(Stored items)
::::::::

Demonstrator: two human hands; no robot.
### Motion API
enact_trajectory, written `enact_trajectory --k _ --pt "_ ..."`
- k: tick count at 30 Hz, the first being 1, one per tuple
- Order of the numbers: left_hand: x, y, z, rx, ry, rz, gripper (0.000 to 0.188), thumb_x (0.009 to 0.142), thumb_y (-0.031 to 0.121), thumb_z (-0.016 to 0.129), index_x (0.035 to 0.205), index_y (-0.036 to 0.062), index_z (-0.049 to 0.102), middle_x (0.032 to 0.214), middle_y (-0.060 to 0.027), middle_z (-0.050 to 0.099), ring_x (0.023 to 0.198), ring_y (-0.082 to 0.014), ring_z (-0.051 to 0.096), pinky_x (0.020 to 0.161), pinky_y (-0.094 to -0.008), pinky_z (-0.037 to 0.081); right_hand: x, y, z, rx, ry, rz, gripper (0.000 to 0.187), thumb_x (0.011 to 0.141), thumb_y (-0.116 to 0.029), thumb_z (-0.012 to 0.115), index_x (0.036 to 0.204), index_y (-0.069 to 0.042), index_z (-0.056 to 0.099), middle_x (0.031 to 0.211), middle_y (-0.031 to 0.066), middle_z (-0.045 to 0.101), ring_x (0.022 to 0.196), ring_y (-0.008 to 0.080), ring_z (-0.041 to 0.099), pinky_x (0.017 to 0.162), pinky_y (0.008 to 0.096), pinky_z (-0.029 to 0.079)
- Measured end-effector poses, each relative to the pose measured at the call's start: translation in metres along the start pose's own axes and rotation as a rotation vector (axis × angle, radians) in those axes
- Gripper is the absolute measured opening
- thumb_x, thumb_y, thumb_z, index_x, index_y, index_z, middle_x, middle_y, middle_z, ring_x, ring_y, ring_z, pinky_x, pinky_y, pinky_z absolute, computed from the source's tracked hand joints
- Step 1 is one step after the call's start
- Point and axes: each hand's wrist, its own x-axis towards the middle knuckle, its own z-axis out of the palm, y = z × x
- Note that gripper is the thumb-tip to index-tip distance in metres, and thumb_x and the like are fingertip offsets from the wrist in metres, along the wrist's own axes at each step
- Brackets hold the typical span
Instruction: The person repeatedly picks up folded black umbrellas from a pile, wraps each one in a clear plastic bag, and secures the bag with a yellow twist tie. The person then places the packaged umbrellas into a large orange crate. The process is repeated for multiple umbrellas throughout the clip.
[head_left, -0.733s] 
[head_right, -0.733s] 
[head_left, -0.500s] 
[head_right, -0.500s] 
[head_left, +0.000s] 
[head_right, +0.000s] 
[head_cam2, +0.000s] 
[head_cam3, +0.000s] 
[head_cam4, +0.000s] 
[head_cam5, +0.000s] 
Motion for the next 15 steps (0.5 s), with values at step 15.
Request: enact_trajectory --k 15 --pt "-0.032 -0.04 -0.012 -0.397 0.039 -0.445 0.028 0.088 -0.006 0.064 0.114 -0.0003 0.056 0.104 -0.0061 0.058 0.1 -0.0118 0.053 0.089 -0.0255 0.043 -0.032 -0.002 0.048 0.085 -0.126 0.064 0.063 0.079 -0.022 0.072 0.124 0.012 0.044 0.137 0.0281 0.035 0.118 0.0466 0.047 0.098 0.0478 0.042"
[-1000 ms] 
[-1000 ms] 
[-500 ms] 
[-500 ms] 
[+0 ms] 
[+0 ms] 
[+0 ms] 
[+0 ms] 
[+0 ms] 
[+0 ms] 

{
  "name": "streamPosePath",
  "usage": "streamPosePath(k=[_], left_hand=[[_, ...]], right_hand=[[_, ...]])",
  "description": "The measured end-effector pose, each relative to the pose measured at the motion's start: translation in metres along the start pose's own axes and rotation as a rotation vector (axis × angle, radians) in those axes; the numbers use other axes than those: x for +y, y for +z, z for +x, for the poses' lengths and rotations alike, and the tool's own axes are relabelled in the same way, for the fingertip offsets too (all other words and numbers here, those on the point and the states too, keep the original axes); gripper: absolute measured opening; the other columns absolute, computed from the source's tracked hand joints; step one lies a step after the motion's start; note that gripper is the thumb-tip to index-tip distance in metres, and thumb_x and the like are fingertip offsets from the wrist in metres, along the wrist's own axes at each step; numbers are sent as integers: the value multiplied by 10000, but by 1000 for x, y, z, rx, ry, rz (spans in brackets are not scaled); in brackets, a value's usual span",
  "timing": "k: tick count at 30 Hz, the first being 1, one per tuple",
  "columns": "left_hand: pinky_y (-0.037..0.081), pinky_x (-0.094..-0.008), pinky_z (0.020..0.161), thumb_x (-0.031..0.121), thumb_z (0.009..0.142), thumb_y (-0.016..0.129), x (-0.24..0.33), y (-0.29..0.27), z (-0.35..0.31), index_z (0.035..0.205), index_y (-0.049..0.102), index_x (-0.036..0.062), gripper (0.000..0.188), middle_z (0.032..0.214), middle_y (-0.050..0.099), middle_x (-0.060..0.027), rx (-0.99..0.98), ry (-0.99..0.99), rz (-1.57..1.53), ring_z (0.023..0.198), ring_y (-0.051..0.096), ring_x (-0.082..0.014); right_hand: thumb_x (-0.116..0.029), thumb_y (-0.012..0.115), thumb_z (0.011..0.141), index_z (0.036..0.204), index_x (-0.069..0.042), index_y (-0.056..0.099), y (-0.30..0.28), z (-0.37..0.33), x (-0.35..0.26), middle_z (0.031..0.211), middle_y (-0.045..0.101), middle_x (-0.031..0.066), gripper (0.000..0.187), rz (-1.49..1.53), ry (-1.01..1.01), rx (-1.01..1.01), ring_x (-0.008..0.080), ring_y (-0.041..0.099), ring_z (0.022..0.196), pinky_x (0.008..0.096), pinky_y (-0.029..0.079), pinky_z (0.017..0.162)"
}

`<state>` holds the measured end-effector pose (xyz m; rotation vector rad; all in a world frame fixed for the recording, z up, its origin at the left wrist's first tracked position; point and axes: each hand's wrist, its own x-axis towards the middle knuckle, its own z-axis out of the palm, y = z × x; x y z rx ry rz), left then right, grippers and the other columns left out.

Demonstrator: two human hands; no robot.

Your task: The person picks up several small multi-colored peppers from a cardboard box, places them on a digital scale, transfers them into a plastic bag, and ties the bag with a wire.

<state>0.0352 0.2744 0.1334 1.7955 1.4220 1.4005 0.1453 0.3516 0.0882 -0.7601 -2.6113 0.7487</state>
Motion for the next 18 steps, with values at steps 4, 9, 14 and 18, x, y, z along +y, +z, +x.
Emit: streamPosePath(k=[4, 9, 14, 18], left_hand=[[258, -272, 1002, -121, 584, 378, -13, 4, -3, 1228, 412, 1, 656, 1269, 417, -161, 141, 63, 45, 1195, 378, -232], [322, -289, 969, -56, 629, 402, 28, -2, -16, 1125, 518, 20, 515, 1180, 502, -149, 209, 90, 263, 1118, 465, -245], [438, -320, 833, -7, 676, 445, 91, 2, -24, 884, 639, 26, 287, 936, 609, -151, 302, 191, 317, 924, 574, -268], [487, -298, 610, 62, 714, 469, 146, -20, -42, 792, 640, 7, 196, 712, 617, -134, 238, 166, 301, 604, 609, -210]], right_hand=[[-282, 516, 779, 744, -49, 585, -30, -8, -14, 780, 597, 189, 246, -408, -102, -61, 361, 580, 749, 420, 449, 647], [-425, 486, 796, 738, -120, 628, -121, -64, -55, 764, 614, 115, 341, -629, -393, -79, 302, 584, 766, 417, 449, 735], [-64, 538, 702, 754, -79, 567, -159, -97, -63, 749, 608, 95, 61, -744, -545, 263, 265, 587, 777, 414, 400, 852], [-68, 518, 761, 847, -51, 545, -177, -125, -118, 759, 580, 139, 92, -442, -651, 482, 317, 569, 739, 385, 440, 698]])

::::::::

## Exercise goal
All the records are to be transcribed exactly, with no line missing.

## Problem solution
Demonstrator: two human hands; no robot.
### Motion API
enact_trajectory, written `enact_trajectory --k _ --pt "_ ..."`
- k: tick count at 30 Hz, the first being 1, one per tuple
- Order of the numbers: left_hand: x, y, z, rx, ry, rz, gripper (0.000 to 0.188), thumb_x (0.009 to 0.142), thumb_y (-0.031 to 0.121), thumb_z (-0.016 to 0.129), index_x (0.035 to 0.205), index_y (-0.036 to 0.062), index_z (-0.049 to 0.102), middle_x (0.032 to 0.214), middle_y (-0.060 to 0.027), middle_z (-0.050 to 0.099), ring_x (0.023 to 0.198), ring_y (-0.082 to 0.014), ring_z (-0.051 to 0.096), pinky_x (0.020 to 0.161), pinky_y (-0.094 to -0.008), pinky_z (-0.037 to 0.081); right_hand: x, y, z, rx, ry, rz, gripper (0.000 to 0.187), thumb_x (0.011 to 0.141), thumb_y (-0.116 to 0.029), thumb_z (-0.012 to 0.115), index_x (0.036 to 0.204), index_y (-0.069 to 0.042), index_z (-0.056 to 0.099), middle_x (0.031 to 0.211), middle_y (-0.031 to 0.066), middle_z (-0.045 to 0.101), ring_x (0.022 to 0.196), ring_y (-0.008 to 0.080), ring_z (-0.041 to 0.099), pinky_x (0.017 to 0.162), pinky_y (0.008 to 0.096), pinky_z (-0.029 to 0.079)
- Measured end-effector poses, each relative to the pose measured at the call's start: translation in metres along the start pose's own axes and rotation as a rotation vector (axis × angle, radians) in those axes
- Gripper is the absolute measured opening
- thumb_x, thumb_y, thumb_z, index_x, index_y, index_z, middle_x, middle_y, middle_z, ring_x, ring_y, ring_z, pinky_x, pinky_y, pinky_z absolute, computed from the source's tracked hand joints
- Step 1 is one step after the call's start
- Point and axes: each hand's wrist, its own x-axis towards the middle knuckle, its own z-axis out of the palm, y = z × x
- Note that gripper is the thumb-tip to index-tip distance in metres, and thumb_x and the like are fingertip offsets from the wrist in metres, along the wrist's own axes at each step
- Brackets hold the typical span
Instruction: The person repeatedly picks up folded black umbrellas from a pile, wraps each one in a clear plastic bag, and secures the bag with a yellow twist tie. The person then places the packaged umbrellas into a large orange crate. The process is repeated for multiple umbrellas throughout the clip.
[head_left, -0.733s] 
[head_right, -0.733s] 
[head_left, -0.500s] 
[head_right, -0.500s] 
[head_left, +0.000s] 
[head_right, +0.000s] 
[head_cam2, +0.000s] 
[head_cam3, +0.000s] 
[head_cam4, +0.000s] 
[head_cam5, +0.000s] 
Motion for the next 15 steps (0.5 s), with values at step 15.
Request: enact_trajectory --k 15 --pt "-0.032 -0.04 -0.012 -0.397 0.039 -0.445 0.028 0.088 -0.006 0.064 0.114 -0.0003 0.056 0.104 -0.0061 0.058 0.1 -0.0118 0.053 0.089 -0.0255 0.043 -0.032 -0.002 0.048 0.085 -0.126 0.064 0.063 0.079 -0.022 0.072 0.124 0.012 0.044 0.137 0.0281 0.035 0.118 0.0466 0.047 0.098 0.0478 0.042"
[-1000 ms] 
[-1000 ms] 
[-500 ms] 
[-500 ms] 
[+0 ms] 
[+0 ms] 
[+0 ms] 
[+0 ms] 
[+0 ms] 
[+0 ms] 

{
  "name": "streamPosePath",
  "usage": "streamPosePath(k=[_], left_hand=[[_, ...]], right_hand=[[_, ...]])",
  "description": "The measured end-effector pose, each relative to the pose measured at the motion's start: translation in metres along the start pose's own axes and rotation as a rotation vector (axis × angle, radians) in those axes; the numbers use other axes than those: x for +y, y for +z, z for +x, for the poses' lengths and rotations alike, and the tool's own axes are relabelled in the same way, for the fingertip offsets too (all other words and numbers here, those on the point and the states too, keep the original axes); gripper: absolute measured opening; the other columns absolute, computed from the source's tracked hand joints; step one lies a step after the motion's start; note that gripper is the thumb-tip to index-tip distance in metres, and thumb_x and the like are fingertip offsets from the wrist in metres, along the wrist's own axes at each step; numbers are sent as integers: the value multiplied by 10000, but by 1000 for x, y, z, rx, ry, rz (spans in brackets are not scaled); in brackets, a value's usual span",
  "timing": "k: tick count at 30 Hz, the first being 1, one per tuple",
  "columns": "left_hand: pinky_y (-0.037..0.081), pinky_x (-0.094..-0.008), pinky_z (0.020..0.161), thumb_x (-0.031..0.121), thumb_z (0.009..0.142), thumb_y (-0.016..0.129), x (-0.24..0.33), y (-0.29..0.27), z (-0.35..0.31), index_z (0.035..0.205), index_y (-0.049..0.102), index_x (-0.036..0.062), gripper (0.000..0.188), middle_z (0.032..0.214), middle_y (-0.050..0.099), middle_x (-0.060..0.027), rx (-0.99..0.98), ry (-0.99..0.99), rz (-1.57..1.53), ring_z (0.023..0.198), ring_y (-0.051..0.096), ring_x (-0.082..0.014); right_hand: thumb_x (-0.116..0.029), thumb_y (-0.012..0.115), thumb_z (0.011..0.141), index_z (0.036..0.204), index_x (-0.069..0.042), index_y (-0.056..0.099), y (-0.30..0.28), z (-0.37..0.33), x (-0.35..0.26), middle_z (0.031..0.211), middle_y (-0.045..0.101), middle_x (-0.031..0.066), gripper (0.000..0.187), rz (-1.49..1.53), ry (-1.01..1.01), rx (-1.01..1.01), ring_x (-0.008..0.080), ring_y (-0.041..0.099), ring_z (0.022..0.196), pinky_x (0.008..0.096), pinky_y (-0.029..0.079), pinky_z (0.017..0.162)"
}

`<state>` holds the measured end-effector pose (xyz m; rotation vector rad; all in a world frame fixed for the recording, z up, its origin at the left wrist's first tracked position; point and axes: each hand's wrist, its own x-axis towards the middle knuckle, its own z-axis out of the palm, y = z × x; x y z rx ry rz), left then right, grippers and the other columns left out.

Demonstrator: two human hands; no robot.

Your task: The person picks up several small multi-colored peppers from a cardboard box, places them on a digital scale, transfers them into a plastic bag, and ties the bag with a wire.

<state>0.0352 0.2744 0.1334 1.7955 1.4220 1.4005 0.1453 0.3516 0.0882 -0.7601 -2.6113 0.7487</state>
Motion for the next 18 steps, with values at steps 4, 9, 14 and 18, x, y, z along +y, +z, +x.
Emit: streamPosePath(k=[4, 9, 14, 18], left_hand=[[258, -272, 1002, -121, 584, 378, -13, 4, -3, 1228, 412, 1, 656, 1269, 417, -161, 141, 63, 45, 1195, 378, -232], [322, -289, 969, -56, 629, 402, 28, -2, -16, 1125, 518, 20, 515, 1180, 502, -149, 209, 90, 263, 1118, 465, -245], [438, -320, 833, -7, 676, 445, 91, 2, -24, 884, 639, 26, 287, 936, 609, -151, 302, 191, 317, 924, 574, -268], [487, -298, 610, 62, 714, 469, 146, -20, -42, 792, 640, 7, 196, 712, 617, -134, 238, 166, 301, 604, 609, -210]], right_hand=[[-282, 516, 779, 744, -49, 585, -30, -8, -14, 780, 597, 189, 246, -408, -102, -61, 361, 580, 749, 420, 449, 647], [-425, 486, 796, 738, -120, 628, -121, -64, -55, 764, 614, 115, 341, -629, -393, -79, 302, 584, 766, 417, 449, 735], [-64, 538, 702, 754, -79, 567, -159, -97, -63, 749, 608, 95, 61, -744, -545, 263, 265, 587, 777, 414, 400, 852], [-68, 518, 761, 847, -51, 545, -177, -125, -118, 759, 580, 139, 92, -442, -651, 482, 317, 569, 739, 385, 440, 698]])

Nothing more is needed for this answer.